Man United fighting for dignity, not the title, after Everton loss
Fallen champions lose at home to Everton for the first time in 21 years as Moyes despairs
EVERTON'S winner at Old Trafford may not have come in Fergie-time proper, but it was the third time this season that David Moyes's team have conceded a crucial goal in the dying moments of a match.
Under Alex Ferguson last-minute goals became a United trademark, the most famous examples coming in the Champions League final of 1999, but so far this season they have been going in at the wrong end, and it highlights how things have changed for United, now under the leadership of the former Toffees boss, Moyes.
Bryan Oviedo's strike in the 86th minute handed Everton their first win over United at Old Trafford since 1992, and followed in the footsteps of Adam Lallana's 89th minute equaliser for Southampton in October and an injury-time strike from Kim Bo-Kyung that earned Cardiff a draw last month.

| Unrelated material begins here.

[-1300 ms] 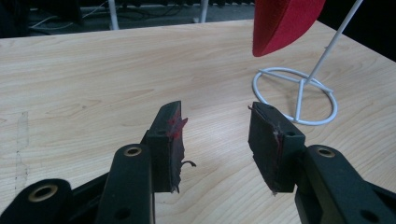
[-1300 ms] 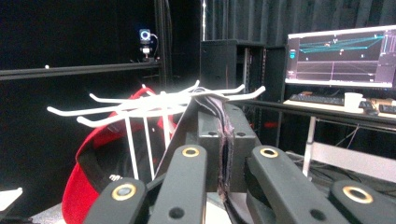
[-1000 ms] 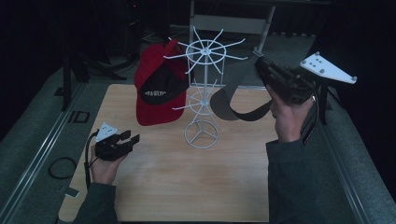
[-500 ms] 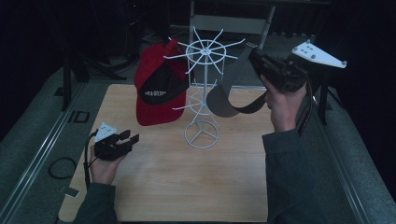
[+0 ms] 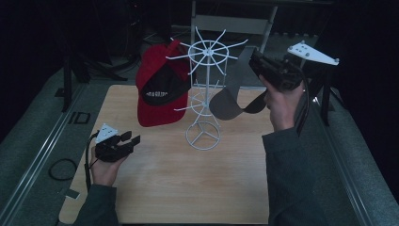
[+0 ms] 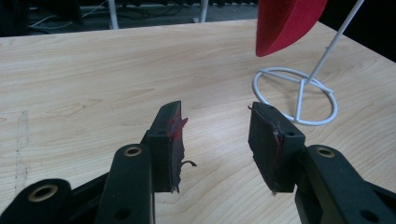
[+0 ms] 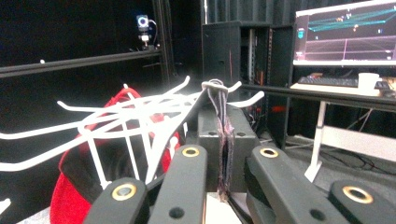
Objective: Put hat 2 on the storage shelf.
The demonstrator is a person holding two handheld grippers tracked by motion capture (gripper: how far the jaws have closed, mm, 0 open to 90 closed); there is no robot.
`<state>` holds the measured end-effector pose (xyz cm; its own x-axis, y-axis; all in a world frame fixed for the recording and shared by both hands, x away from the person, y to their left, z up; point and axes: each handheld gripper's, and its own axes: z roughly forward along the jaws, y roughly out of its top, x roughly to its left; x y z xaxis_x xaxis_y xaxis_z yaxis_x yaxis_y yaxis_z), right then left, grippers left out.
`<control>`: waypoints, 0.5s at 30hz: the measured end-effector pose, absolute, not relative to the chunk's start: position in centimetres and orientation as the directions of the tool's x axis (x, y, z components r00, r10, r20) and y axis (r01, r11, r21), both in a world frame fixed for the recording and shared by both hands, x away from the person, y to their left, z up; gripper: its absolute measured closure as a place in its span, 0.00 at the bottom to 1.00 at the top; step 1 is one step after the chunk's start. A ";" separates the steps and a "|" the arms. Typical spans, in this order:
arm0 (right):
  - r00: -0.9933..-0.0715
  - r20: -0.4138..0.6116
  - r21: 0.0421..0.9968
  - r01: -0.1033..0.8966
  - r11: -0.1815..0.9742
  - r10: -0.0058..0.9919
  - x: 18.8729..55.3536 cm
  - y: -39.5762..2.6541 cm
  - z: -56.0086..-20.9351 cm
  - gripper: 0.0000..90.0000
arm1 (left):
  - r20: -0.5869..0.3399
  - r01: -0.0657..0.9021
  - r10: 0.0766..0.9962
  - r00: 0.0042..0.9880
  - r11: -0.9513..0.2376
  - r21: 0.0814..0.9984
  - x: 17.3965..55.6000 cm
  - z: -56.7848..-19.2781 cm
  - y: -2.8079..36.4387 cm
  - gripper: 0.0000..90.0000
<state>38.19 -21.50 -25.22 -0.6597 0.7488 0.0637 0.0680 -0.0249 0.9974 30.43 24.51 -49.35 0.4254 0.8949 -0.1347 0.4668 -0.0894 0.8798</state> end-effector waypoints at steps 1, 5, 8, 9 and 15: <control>-0.659 0.069 0.997 0.076 -0.025 0.749 38.3 -21.5 -25.3 0.98 | -0.135 0.467 0.895 0.425 -0.089 0.880 30.4 -49.4 24.5 0.62; -0.659 0.080 0.995 0.099 -0.019 0.748 38.7 -21.2 -26.0 0.97 | -0.135 0.467 0.894 0.426 -0.090 0.880 30.5 -49.4 24.5 0.62; -0.661 0.085 0.993 0.119 -0.008 0.746 39.0 -21.1 -26.5 0.98 | -0.135 0.467 0.894 0.426 -0.090 0.880 30.5 -49.4 24.5 0.62; -0.662 0.088 0.992 0.125 -0.006 0.744 39.1 -21.1 -26.7 0.97 | -0.136 0.467 0.895 0.426 -0.089 0.880 30.5 -49.4 24.5 0.62; -0.667 0.105 0.989 0.148 -0.006 0.737 39.3 -21.2 -27.7 0.91 | -0.137 0.468 0.895 0.425 -0.088 0.879 30.5 -49.4 24.5 0.62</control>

To make things worse, fans up and down the country were soon chuckling that after 12 years of trying, Moyes had finally seen Everton win at Old Trafford. Even Gary Lineker used the gag on Match of the Day.
It was a night that "overflowed with indignities" for the new United manager, says The Guardian. "Everton, without Moyes, have improved. United, with him, have deteriorated."

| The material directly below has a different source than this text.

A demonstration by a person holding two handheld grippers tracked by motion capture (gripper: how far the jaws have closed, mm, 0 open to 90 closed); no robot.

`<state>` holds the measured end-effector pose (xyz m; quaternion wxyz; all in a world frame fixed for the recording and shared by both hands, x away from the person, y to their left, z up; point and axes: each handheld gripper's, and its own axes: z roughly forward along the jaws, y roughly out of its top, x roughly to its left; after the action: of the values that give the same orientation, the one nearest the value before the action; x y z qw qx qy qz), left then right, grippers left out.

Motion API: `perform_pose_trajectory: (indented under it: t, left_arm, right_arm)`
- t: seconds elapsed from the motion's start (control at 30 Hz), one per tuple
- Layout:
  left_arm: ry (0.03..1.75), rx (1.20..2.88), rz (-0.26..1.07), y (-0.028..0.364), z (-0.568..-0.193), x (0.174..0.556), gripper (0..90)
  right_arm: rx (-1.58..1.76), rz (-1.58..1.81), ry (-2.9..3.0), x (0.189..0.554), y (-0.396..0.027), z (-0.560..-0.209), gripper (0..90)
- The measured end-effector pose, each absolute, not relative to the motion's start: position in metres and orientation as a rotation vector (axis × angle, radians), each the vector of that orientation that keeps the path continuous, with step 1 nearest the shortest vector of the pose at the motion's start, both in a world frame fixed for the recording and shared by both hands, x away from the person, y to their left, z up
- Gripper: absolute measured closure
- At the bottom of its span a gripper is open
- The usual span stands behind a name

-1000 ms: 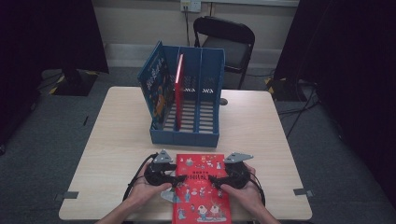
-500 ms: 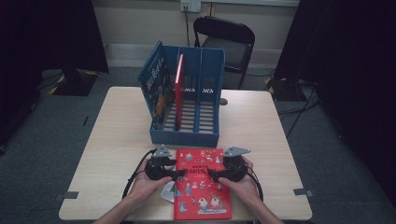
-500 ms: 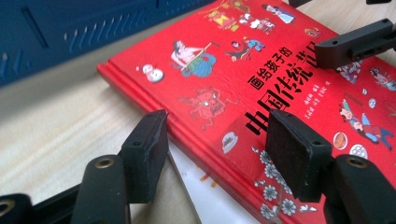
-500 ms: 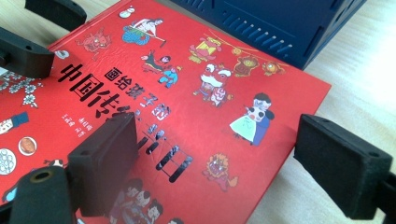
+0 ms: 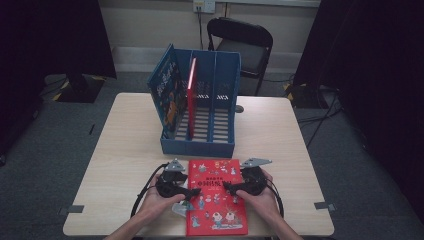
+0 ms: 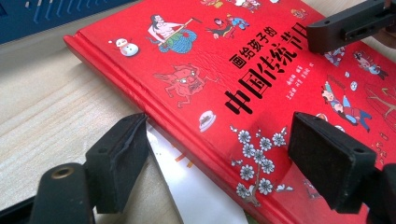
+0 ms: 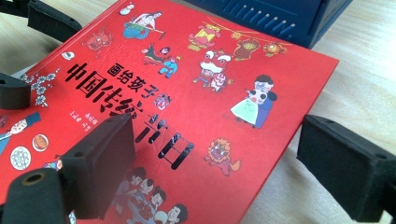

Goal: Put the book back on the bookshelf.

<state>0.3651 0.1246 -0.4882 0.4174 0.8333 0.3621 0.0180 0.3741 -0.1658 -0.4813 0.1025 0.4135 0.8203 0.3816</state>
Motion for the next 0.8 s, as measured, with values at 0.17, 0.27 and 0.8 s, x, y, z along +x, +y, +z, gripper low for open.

United are now as close to Fulham in the relegation zone as they are to league leaders Arsenal, notes Mark Ogden in the Daily Telegraph. "Even the most pessimistic of Manchester United supporters must have wondered how it had possibly come to this."

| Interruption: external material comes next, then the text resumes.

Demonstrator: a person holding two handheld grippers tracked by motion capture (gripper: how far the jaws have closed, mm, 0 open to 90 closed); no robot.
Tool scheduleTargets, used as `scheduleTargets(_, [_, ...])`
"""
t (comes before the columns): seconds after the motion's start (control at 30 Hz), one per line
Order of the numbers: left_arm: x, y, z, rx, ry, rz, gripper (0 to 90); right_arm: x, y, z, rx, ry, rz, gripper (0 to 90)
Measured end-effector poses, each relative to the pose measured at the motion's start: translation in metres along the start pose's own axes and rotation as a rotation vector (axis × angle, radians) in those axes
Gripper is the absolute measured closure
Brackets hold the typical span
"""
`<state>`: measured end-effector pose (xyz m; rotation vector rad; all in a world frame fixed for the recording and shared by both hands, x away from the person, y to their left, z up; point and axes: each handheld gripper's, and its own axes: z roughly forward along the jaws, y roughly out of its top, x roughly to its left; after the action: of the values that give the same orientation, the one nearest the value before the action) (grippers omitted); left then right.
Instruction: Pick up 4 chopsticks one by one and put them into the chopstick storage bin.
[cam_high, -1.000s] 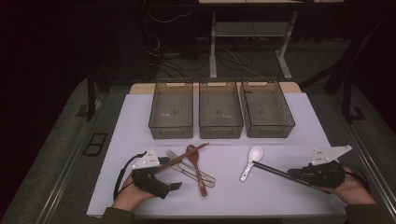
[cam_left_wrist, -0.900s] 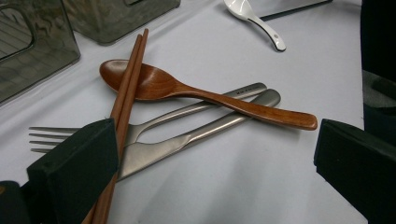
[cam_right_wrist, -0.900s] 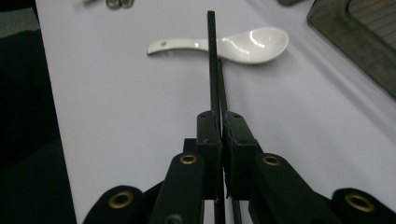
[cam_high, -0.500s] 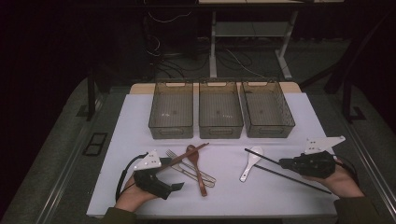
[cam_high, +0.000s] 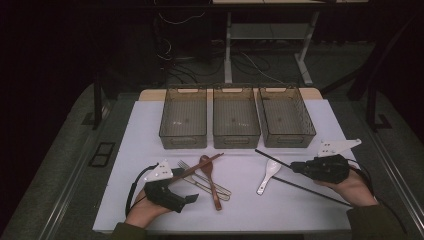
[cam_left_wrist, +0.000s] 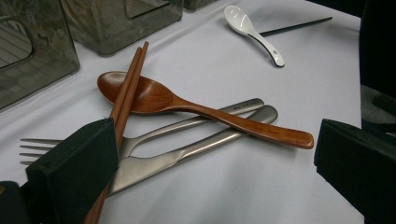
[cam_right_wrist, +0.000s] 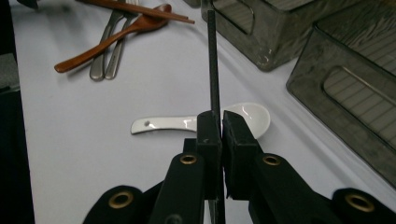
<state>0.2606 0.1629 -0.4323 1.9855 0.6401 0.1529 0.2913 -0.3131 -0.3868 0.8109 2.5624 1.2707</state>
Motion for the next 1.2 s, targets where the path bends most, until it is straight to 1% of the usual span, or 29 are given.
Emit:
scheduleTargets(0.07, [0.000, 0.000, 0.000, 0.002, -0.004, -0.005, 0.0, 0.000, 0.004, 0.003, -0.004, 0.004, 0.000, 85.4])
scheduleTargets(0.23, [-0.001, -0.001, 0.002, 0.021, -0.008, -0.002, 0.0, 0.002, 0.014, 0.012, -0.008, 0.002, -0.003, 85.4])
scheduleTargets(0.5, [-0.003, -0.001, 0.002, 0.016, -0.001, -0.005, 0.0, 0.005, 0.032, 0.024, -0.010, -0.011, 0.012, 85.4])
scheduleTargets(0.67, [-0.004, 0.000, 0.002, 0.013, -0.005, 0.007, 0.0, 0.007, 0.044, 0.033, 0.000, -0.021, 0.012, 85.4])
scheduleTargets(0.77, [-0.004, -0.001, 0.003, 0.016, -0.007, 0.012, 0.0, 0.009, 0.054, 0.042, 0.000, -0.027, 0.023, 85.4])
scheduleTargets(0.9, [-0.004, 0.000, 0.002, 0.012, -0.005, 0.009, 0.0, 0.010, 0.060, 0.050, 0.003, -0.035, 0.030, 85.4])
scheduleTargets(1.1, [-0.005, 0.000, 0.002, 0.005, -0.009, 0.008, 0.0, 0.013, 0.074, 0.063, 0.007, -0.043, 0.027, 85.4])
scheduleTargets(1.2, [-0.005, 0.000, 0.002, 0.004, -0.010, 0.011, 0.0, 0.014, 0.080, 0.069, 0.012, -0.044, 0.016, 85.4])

The likes of Arsene Wenger and Jose Mourinho have been quick to insist that United are not out of the title race, but Moyes must have privately relinquished the title. He will now be looking at other targets. "Unless they improve quickly, they will have a real fight on their hands to finish in the top four in a season in which improvements at Everton and Liverpool have increased competition in that regard," warns Oliver Kay in The Times. Everton’s win puts them five points above the champions.
After the game Moyes admitted his side would have to win an "awful lot of games" in the run-in if they wanted to retain their title. More telling was the length of the press conference, says The Independent.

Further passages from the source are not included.